A blockbuster movie about the Battle of Britain has flown into a storm of controversy before filming has even begun.

Hollywood megastar Tom Cruise is set to play pilot Billy Fiske in a big-budget biopic of the first American airman to die fighting for the British in the Second World War.

The adventurous son of a wealthy New York banking family, Fiske died aged 29 after his Hurricane L1951 crashed at Tangmere airfield, near Chichester, in 1940. He was just one of a handful of American nationals to help fight the Luftwaffe.

But producers of The Few, as the film is provisionally titled, are now trying to avoid flak over perceived attempts to rewrite the facts in order to give American fighters a decisive role in one of the most important battles in British history.

A synopsis for the movie recently appeared in Hollywood's industry magazine Variety. It read: "In 1940, expert German fighters had decimated the Royal Air Force to the point there weren't enough pilots left to fly the Spitfire planes sitting idly in hangars.

"Unable to rouse the US into action, a desperate Winston Churchill hatched a covert effort to recruit civilian American pilots to join the RAF. Risking prison sentences in the then-neutral US, a ragtag bunch of pilots answered the call."

The film, directed by Michael Mann with a screenplay by John Logan, who wrote Gladiator, will also feature "ferocious dogfights between the overmatched American pilots and the German ace fliers".

Doubts over the film's accuracy have been reinforced by the fact no one from the production team has visited the former airfield in Tangmere, where there is now a small aviation museum with a section dedicated to Fiske.

David Baron, a volunteer member of the curating staff at the museum, said: "No one from the film has been in contact at all. All we know about the movie is what we have read and from what I've heard most of the facts disappear to be replaced by a fairy tale version of events.

"When you see something which is complete rubbish it really sticks in your throat. I have nothing but support for the USA but loathe the idea of rewriting history."

Mr Baron feels there is no need to exaggerate Fiske's colourful character. He added: "If you told the truth about Billy Fiske it would still make a damn good movie - although the real story, fascinating though it is, would almost end in a bit of an anti-climax.

"There are suggestions he maybe had some probable or shared hits but there is no evidence at all he actually shot down an aircraft himself before he died."

Fiske made his name years before he ever climbed inside a plane. He first came to England aged 16 to study at Cambridge in 1928. In the same year he led the triumphant USA bobsleigh team at the Winter Olympics at St Moritz, becoming the youngest gold medallist.

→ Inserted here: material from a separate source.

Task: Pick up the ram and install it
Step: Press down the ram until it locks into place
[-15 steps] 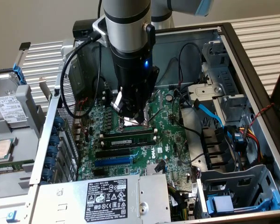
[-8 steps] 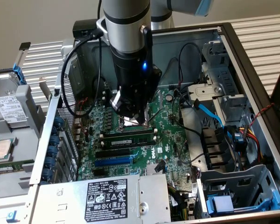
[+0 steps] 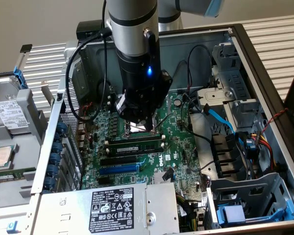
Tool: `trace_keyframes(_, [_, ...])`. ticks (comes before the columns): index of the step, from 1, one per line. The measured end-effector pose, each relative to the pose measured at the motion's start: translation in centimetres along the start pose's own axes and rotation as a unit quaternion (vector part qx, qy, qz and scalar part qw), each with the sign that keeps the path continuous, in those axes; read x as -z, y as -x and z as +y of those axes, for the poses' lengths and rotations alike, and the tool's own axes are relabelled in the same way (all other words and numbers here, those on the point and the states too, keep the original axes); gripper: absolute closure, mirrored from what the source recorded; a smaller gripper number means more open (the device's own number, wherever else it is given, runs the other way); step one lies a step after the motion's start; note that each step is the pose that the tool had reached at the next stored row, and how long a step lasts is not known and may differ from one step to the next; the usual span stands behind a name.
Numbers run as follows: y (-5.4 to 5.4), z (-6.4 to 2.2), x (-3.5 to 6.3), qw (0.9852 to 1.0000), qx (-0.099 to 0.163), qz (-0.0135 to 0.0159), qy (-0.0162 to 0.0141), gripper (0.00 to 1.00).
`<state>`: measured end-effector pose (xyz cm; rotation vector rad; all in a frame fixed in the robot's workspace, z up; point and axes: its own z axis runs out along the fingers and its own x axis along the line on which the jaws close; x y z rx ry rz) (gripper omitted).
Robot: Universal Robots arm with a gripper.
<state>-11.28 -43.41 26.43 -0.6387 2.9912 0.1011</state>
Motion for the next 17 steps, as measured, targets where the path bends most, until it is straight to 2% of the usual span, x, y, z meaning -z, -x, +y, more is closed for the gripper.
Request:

A keen golfer and notorious speed lover when driving his Bentley, Fiske married Rose, Countess of Warwick, in Maidenhead in 1938.

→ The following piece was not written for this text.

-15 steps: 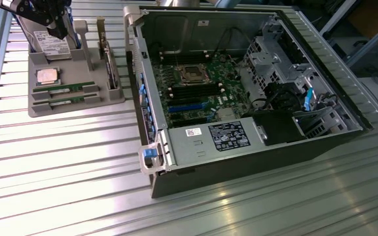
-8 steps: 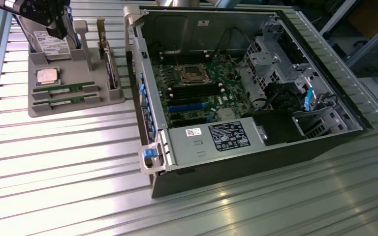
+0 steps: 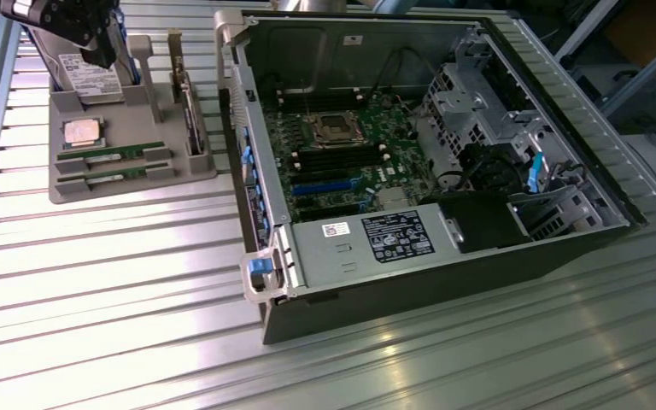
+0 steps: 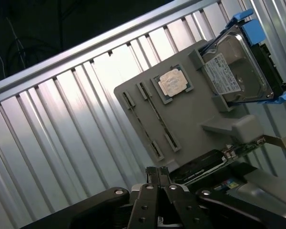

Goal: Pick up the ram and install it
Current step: 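Pick up the ram and move it above insertion slot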

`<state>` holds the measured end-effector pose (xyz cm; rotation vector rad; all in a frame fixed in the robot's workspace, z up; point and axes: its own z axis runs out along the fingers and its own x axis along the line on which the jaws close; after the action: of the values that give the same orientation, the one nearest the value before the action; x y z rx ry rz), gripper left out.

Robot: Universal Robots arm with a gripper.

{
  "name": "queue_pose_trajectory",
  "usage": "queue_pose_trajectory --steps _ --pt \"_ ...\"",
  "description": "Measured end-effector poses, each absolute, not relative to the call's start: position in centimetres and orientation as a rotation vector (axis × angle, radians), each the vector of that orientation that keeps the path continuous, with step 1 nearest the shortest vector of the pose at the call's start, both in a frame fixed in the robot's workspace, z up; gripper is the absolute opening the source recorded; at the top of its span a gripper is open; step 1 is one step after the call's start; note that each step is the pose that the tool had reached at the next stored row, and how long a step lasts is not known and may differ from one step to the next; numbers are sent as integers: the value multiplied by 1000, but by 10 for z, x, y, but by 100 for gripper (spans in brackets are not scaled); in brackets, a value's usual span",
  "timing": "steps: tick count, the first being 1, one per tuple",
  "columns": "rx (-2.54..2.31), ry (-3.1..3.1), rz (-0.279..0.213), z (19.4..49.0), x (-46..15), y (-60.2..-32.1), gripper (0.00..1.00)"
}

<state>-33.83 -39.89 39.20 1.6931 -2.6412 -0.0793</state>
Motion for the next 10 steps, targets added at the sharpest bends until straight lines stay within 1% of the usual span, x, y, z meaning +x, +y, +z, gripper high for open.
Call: queue_pose_trajectory --steps 10 --pt "1786 -2577 -79 392 -338 -399 11"
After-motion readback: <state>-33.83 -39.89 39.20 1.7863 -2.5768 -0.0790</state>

He was in New York when war broke out a year later and sailed back to England to join up.

Fiske had to pretend to be Canadian to join up and was stationed with 601 Squadron at Tangmere on July 12, 1940.

After crash-landing at the airfield on August 16 he was rushed to hospital but died days later.

His coffin was draped in the Union Flag and the Stars and Stripes at his funeral at Boxgrove Priory on August 20, 1940.

Mr Baron was one of the Friends of Tangmere Museum who raised £3,000 in 2002 to buy a new headstone for Fiske's grave in Boxgrove after the old one fell into disrepair.

Mr Baron said: "I doubt I would pay to see the sort of film they are going to make."